Esse curso marcou muito os participantes, deu uma preparação teórica no caso da reforma agrária que eu nunca tive. Ele formou outro especialista que teve muito êxito, o Fernando Pereira Sodero. Fernando era consultor jurídico da secretaria, não tinha nenhuma ligação maior com as questões da terra a não ser trabalhar num órgão de governo ligado à agricultura. Mas, ao fazer o curso, teve uma espécie de estalo. Ele passou a usar todo o conhecimento que tinha como advogado da Secretaria da Agricultura na formulação do que é hoje o direito agrário brasileiro, do qual é considerado pai. Eu acho que, intelectualmente, o maior subproduto do curso foi esse estalo do Sodero, que era um burocrata e se transformou num mestre com uma dezena de livros publicados. Depois se transformou em consultor da FAO (Organização de Alimentação e Agricultura das Nações Unidas), e andou pregando pelo mundo inteiro. Ele também participou do Estatuto da Terra. Os dois advogados que deram um cheiro de terra para o Estatuto foram o Sodero e um outro advogado paulista do Patrimônio Imobiliário, um grande especialista em desapropriações. Foi ele quem fez, no governo Fernando Costa, as grandes desapropriações para instalar as escolas práticas de agricultura em São Paulo, a Faculdade de Medicina de Ribeirão Preto, a USP de Pirassununga, o presídio de Bauru, o presídio de Itapetininga.
Como o senhor viu e participou do momento da destituição do presidente João Goulart e ascensão do grupo do Castelo [Branco] à presidência da República?

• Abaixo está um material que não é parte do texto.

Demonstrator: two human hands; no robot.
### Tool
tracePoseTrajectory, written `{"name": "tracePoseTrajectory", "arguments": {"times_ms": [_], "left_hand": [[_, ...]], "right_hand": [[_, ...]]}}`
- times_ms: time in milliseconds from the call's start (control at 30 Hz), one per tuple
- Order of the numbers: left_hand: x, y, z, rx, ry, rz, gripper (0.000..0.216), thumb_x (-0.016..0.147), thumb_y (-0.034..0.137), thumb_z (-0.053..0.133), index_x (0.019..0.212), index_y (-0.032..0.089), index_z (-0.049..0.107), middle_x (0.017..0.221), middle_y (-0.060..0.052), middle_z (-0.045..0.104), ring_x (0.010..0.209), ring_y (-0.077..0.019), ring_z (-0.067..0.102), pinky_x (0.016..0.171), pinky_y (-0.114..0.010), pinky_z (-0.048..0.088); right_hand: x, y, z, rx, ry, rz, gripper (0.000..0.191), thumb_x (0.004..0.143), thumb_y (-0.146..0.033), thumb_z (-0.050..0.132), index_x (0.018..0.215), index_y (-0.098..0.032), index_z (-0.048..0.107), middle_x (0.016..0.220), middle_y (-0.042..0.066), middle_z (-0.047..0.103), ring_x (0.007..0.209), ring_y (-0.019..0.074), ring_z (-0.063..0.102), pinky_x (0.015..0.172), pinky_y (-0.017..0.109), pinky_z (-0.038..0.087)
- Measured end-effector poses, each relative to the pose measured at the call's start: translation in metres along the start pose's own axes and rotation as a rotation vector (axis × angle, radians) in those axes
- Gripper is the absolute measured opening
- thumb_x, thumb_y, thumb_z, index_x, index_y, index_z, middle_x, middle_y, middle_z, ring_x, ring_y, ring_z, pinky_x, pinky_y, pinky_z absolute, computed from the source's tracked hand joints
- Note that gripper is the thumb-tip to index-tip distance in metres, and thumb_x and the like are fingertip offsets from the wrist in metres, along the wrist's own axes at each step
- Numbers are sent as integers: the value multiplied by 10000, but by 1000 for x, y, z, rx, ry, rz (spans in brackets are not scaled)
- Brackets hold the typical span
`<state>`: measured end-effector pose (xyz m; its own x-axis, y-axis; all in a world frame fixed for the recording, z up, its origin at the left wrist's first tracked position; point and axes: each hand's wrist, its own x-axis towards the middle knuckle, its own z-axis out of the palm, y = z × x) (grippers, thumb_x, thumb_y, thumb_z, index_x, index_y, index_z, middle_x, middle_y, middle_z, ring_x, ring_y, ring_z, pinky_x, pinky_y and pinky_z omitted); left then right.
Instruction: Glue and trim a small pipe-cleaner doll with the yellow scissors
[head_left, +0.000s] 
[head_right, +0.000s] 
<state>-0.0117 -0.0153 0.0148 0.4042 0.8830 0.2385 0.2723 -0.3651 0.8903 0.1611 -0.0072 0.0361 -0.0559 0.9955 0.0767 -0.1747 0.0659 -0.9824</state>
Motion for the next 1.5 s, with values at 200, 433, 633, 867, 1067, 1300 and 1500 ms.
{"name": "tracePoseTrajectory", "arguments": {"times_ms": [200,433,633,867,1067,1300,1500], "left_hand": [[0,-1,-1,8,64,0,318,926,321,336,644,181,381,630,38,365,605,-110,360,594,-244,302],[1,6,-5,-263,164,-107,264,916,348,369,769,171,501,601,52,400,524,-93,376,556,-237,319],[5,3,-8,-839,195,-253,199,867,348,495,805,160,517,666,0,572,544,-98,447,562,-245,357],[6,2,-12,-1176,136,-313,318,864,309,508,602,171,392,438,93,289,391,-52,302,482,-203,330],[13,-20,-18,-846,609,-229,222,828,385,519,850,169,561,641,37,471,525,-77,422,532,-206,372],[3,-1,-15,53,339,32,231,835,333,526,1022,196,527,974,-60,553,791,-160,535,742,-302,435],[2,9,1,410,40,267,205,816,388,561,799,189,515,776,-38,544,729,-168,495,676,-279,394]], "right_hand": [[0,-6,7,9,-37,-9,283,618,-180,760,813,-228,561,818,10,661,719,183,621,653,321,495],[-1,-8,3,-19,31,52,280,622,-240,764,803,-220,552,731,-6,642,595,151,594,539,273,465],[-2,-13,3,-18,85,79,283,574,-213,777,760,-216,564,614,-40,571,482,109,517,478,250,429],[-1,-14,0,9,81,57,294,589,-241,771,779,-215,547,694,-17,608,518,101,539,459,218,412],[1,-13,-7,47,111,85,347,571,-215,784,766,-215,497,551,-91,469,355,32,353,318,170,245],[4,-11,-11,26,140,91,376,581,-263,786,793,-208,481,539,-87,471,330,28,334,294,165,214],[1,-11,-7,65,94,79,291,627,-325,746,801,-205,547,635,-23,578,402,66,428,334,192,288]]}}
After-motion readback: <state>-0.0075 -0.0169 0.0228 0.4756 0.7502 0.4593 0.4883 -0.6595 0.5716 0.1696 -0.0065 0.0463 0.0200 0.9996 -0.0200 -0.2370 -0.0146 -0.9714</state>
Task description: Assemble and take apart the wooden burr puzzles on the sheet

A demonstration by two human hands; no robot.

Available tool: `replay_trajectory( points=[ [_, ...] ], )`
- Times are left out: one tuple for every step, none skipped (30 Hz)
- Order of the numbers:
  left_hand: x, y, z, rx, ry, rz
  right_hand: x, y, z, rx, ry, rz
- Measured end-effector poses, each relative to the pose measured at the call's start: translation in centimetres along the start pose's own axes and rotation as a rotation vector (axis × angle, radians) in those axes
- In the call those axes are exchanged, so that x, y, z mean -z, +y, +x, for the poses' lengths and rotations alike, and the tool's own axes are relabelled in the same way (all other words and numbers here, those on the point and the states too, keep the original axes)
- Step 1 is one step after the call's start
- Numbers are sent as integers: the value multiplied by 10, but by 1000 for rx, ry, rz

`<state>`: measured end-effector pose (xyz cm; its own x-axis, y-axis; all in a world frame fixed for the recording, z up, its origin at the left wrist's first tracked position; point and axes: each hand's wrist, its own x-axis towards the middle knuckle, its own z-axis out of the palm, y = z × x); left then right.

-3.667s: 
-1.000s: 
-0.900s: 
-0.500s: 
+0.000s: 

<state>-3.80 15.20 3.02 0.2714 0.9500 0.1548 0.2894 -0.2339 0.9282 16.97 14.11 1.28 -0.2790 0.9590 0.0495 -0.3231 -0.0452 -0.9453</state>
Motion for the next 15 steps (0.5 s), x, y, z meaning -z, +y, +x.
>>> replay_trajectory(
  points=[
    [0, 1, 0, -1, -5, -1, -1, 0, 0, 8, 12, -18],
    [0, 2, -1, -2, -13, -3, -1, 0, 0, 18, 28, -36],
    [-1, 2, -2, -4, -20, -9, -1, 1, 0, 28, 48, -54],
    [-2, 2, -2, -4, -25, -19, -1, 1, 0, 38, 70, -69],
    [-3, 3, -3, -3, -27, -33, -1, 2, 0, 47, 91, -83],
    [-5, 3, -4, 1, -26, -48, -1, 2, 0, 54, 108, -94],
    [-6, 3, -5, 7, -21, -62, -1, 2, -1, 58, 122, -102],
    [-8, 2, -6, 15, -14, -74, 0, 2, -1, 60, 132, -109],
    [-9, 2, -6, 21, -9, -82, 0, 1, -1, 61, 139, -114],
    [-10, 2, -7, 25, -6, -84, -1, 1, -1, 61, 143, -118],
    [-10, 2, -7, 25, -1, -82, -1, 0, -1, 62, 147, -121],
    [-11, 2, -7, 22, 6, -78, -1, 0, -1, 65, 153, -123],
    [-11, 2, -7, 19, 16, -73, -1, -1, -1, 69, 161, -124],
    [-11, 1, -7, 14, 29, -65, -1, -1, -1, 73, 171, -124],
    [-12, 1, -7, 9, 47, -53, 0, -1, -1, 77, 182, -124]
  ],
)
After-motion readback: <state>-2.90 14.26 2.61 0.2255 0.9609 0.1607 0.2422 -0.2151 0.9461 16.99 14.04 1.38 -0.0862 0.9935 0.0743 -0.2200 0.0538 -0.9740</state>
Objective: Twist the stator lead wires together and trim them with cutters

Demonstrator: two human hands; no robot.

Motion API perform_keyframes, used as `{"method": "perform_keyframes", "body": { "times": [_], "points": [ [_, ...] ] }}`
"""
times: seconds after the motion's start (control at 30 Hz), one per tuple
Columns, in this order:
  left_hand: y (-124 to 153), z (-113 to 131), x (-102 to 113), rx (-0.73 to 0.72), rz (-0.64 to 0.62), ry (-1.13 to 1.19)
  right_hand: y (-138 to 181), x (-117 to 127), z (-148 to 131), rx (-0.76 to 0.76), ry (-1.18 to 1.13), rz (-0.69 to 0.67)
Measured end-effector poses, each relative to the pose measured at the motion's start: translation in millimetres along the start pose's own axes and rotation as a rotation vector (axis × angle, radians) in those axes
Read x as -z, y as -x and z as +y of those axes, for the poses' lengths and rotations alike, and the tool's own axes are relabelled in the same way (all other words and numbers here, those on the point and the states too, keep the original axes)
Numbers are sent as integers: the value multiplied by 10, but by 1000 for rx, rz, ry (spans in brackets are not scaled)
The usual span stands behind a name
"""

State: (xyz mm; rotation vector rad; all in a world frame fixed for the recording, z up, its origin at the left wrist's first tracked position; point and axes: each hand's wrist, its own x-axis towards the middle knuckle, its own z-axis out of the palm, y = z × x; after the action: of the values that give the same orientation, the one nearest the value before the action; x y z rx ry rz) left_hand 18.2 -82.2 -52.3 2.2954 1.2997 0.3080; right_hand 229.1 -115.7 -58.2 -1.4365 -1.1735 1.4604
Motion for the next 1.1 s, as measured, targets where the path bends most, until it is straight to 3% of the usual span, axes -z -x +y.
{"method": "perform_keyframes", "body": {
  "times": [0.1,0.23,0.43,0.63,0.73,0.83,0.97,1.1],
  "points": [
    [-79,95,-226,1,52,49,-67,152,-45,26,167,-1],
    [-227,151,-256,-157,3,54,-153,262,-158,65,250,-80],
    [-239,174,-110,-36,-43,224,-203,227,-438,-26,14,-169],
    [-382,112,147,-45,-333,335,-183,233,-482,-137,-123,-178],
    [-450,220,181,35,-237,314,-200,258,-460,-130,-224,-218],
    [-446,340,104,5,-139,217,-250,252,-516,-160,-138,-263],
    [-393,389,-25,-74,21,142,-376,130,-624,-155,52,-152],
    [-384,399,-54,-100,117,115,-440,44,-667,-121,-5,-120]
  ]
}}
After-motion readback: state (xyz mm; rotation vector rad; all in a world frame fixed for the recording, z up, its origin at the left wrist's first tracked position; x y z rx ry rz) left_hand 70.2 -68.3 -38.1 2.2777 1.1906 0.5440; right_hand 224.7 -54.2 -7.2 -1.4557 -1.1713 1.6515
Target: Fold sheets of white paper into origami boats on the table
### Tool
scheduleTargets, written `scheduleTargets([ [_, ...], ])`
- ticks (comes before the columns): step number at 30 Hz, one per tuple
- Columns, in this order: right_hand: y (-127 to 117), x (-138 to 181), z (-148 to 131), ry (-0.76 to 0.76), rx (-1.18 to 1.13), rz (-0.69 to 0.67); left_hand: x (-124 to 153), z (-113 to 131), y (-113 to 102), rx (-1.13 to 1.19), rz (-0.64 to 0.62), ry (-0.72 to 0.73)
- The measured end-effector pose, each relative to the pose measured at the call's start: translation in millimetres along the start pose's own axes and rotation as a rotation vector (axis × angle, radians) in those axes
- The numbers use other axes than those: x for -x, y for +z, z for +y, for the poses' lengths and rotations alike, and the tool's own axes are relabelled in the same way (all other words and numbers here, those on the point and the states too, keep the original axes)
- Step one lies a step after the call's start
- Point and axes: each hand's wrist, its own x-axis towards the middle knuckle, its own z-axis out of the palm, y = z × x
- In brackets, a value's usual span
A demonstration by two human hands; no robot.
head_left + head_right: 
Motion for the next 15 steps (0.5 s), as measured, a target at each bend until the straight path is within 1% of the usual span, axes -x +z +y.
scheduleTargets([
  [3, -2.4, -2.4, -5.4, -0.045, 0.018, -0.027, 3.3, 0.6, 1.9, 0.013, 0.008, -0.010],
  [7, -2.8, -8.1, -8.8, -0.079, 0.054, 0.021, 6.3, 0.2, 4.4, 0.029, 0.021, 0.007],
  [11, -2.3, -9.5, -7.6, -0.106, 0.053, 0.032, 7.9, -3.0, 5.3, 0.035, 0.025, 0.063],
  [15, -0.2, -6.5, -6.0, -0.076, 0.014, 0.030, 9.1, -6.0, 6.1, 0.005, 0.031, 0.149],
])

Nós, que tínhamos feito aquele curso, estávamos atentos porque, das reformas de base, a mais badalada era a reforma agrária. Havia o projeto do João Goulart na Câmara, cujo relator era o Plínio de Arruda Sampaio, mas se conhecia pouco sobre sua formulação técnica. Existia um projeto de lei que não chegou a ser explicitado porque dependia da mudança da Constituição para permitir o pagamento das desapropriações em títulos, já que a Constituição da época exigia o pagamento em dinheiro. Mas nós estávamos acompanhando. No dia 31 de março eu vi, me lembro muito bem, minha sala era na avenida Brasil, no prédio mais alto, os tanques descerem. Alguma coisa estava acontecendo. Então, houve um movimento militar no dia 1º, e no dia 9 saiu o primeiro comunicado da Junta, dizendo que a revolução tinha sido feita para acabar com a subversão e realizar as reformas democráticas. O Congresso continuou a funcionar, colocou em tramitação um projeto de reforma agrária chamado Projeto Badra, que era um horror, superconservador. Foi a nossa primeira reação. Nos juntamos para examiná-lo e mandar um telegrama aos generais, dizendo que era um absurdo, um retrocesso. Motivados por essa análise do projeto Badra nós começamos a nos reunir. Surgiu a idéia de preparar um projeto de reforma agrária e mandar para os generais de maneira a provocar ou testar, qualquer coisa. A partir de todo aquele ensinamento que nós tínhamos tido no curso e da experiência que nós tínhamos recolhido começamos a elaborar o projeto. Do grupo, eu era o único a conhecer a experiência de outros países. Viajei para Israel, Espanha, França e Itália; neste último, fiquei muito impressionado com os resultados concretos e políticos alcançados pela reforma agrária.
Vocês tinham expectativa de que o governo tivesse algum tipo de vontade política real em relação à reforma agrária?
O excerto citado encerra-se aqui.